To start, Promised Land does a good job representing the way powerful oil corporations move through towns leasing up land. As the film depicts, they use landmen, people who are trained to knock on doors and get the best possible leasing deals from land owners. Best possible in the case of the landmen means lots of land at a low price, since the fracking companies pay bonuses to the landmen that close the most leases with the lowest payout. These landmen therefore have a vested interest in downplaying any possible negative effects of fracking, which they do. Many landowners sign leases having no idea what the process of fracking will entail, and are shocked when thousands of trucks, heavy industrial machinery and tons of chemicals set up shop next to their house.
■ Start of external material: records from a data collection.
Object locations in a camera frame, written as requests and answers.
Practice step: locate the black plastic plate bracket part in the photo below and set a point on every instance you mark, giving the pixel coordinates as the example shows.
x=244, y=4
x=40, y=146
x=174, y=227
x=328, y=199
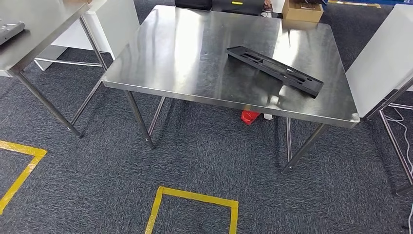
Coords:
x=309, y=85

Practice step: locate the stainless steel workbench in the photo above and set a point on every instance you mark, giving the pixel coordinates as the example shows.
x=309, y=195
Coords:
x=193, y=58

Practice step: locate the red box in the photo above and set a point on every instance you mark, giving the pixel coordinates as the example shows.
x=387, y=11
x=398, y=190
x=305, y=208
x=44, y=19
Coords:
x=250, y=117

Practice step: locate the small white box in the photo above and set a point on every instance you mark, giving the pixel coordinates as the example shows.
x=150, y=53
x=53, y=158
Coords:
x=268, y=116

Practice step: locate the black equipment box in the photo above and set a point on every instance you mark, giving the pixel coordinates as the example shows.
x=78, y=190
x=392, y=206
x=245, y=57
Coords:
x=238, y=9

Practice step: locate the black case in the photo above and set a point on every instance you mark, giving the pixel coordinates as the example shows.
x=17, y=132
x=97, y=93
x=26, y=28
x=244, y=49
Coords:
x=193, y=4

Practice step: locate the yellow label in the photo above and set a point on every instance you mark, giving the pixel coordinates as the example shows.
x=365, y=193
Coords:
x=237, y=3

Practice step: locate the white cabinet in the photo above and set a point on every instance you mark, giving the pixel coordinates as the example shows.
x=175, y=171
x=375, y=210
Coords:
x=122, y=22

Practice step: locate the brown cardboard box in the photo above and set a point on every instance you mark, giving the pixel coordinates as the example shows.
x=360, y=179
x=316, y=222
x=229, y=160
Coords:
x=301, y=14

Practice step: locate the white top table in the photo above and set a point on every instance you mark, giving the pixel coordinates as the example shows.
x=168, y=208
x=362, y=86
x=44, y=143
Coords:
x=380, y=58

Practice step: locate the stainless steel table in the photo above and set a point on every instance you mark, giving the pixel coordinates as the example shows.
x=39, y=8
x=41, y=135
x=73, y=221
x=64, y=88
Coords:
x=42, y=25

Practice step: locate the grey metal tray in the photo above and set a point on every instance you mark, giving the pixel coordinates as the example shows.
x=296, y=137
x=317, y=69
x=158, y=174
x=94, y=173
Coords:
x=9, y=30
However, Promised Land does not give a very coherent explanation of what fracking is and the dangers inherent to the process. The cost of fracking includes, but is certainly not limited to the poisoning of groundwater, which is the main focus in the film. Chemical spills, 24/7 truck traffic, leaks of hazardous gas, and the creation of millions of gallons of toxic fluid are also inherent to fracking, and the film never really explains that. Not to mention the inevitable escape of methane, an extremely potent greenhouse gas. For a detailed description of fracking, see Greenpeace’s fracking page.
As for the big plot twist in film, I’ll try not to spoil it… But I will say that while the twist seems unbelievable, fracking corporations have actually done some mind-boggling things to rural communities that oppose them. The fracking corporation Range Resources was caught on tape bragging about hiring ex-soldiers to use psychological warfare techniques on Pennsylvanians that oppose drilling. Multiple corporations are actively suing small towns that have attempted to vote on whether or not to allow fracking in their neighborhoods. The truth is, oil and gas companies are capable of being much more villainous than the fictional shenanigans at the end of this film would suggest.